> _TASK DETAILS_:
Take the lines below beginning at the line that has "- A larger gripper" and stopping after the line that has "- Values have", and print them exactly as they are, with no other lines.

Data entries
/---

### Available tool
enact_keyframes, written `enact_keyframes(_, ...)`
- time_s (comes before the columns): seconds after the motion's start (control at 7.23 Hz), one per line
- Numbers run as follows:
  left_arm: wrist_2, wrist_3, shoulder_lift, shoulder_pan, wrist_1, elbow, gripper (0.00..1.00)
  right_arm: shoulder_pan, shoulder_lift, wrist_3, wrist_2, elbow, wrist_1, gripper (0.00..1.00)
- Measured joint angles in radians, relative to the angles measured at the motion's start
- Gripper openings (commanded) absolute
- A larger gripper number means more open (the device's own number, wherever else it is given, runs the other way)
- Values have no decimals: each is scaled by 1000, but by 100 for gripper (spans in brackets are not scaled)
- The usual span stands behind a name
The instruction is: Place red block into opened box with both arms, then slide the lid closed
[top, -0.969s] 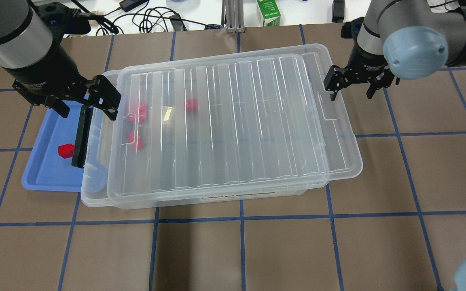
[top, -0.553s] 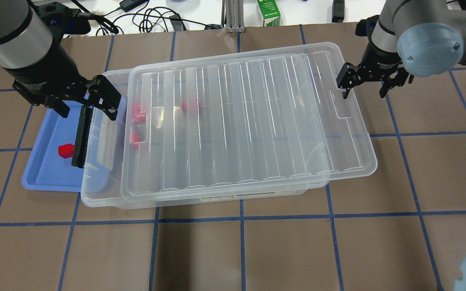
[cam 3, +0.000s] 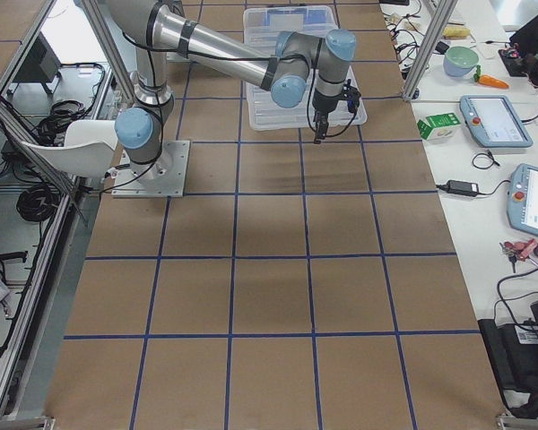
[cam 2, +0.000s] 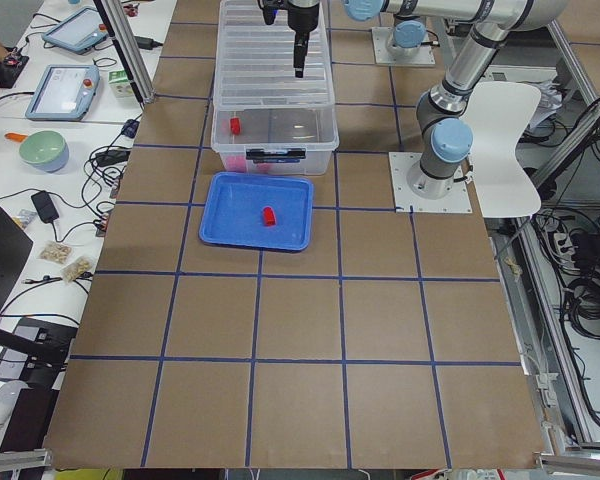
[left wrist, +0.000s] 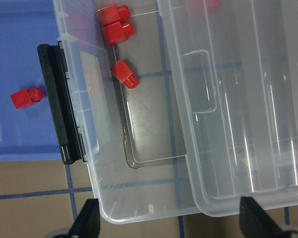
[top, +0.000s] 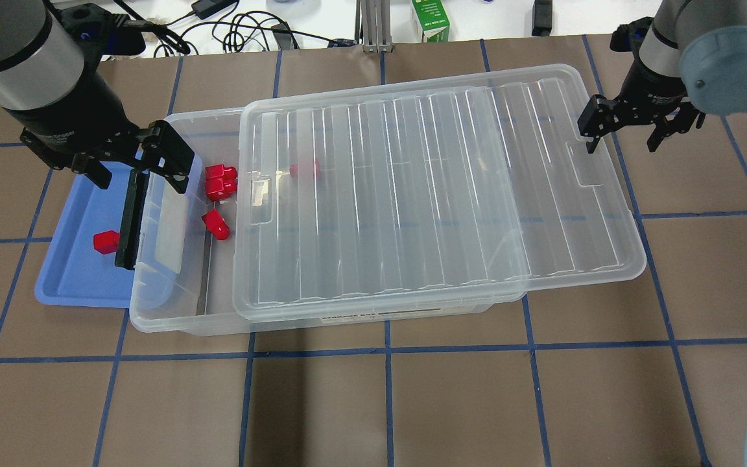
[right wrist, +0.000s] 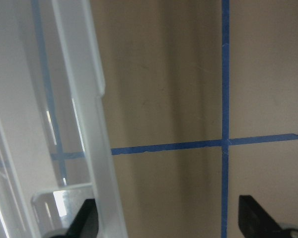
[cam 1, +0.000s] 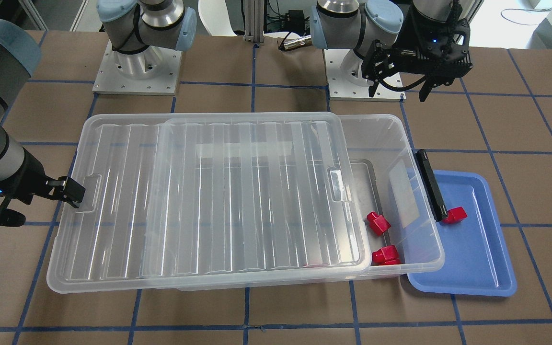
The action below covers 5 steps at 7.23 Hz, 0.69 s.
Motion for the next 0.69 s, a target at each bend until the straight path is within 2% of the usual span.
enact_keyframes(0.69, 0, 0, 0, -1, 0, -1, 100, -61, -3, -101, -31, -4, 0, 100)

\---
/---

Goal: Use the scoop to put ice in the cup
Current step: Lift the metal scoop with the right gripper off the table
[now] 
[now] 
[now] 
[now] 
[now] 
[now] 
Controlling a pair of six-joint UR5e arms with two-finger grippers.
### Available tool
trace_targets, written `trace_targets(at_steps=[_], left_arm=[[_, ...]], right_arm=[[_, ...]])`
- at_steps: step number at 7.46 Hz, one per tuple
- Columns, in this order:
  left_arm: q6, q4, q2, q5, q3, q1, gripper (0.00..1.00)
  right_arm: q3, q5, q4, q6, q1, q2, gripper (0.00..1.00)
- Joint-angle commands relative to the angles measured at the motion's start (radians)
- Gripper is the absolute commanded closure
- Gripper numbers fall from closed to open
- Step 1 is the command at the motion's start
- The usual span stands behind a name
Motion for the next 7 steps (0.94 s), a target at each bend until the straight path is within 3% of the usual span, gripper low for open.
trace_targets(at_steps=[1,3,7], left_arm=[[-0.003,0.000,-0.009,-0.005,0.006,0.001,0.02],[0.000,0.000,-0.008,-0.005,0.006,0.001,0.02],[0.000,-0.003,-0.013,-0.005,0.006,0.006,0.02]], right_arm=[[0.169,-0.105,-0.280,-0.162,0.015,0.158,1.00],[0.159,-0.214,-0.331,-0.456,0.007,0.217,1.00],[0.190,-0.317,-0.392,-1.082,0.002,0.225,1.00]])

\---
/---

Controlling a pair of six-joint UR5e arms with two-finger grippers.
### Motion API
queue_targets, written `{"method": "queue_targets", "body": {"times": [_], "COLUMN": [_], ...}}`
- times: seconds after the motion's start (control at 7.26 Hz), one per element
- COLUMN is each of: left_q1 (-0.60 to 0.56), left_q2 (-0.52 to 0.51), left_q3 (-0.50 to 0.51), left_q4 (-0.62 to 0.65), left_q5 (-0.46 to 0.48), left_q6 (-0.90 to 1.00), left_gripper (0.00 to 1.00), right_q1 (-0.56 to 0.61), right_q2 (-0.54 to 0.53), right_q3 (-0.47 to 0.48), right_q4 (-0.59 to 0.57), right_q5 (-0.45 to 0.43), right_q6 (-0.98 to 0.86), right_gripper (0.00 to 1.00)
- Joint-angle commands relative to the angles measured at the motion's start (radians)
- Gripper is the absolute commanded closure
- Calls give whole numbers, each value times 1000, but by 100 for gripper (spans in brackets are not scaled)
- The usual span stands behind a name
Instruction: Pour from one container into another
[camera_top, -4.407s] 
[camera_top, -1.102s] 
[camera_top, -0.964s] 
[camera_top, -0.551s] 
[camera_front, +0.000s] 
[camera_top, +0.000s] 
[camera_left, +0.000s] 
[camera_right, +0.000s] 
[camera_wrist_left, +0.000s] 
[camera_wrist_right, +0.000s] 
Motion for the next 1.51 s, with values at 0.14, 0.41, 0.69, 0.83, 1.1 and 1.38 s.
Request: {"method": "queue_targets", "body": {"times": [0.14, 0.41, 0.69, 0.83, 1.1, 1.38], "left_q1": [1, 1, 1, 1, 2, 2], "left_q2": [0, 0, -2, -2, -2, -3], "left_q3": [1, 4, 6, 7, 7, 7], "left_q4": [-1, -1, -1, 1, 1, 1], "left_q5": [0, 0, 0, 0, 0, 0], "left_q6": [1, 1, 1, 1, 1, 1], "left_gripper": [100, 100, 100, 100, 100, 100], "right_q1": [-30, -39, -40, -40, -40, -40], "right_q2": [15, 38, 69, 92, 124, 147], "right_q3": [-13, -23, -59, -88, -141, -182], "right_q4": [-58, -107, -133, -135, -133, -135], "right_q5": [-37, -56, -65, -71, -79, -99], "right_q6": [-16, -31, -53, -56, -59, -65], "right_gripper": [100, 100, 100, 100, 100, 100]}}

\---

> _WRITTEN RESPONSE_:
- A larger gripper number means more open (the device's own number, wherever else it is given, runs the other way)
- Values have no decimals: each is scaled by 1000, but by 100 for gripper (spans in brackets are not scaled)

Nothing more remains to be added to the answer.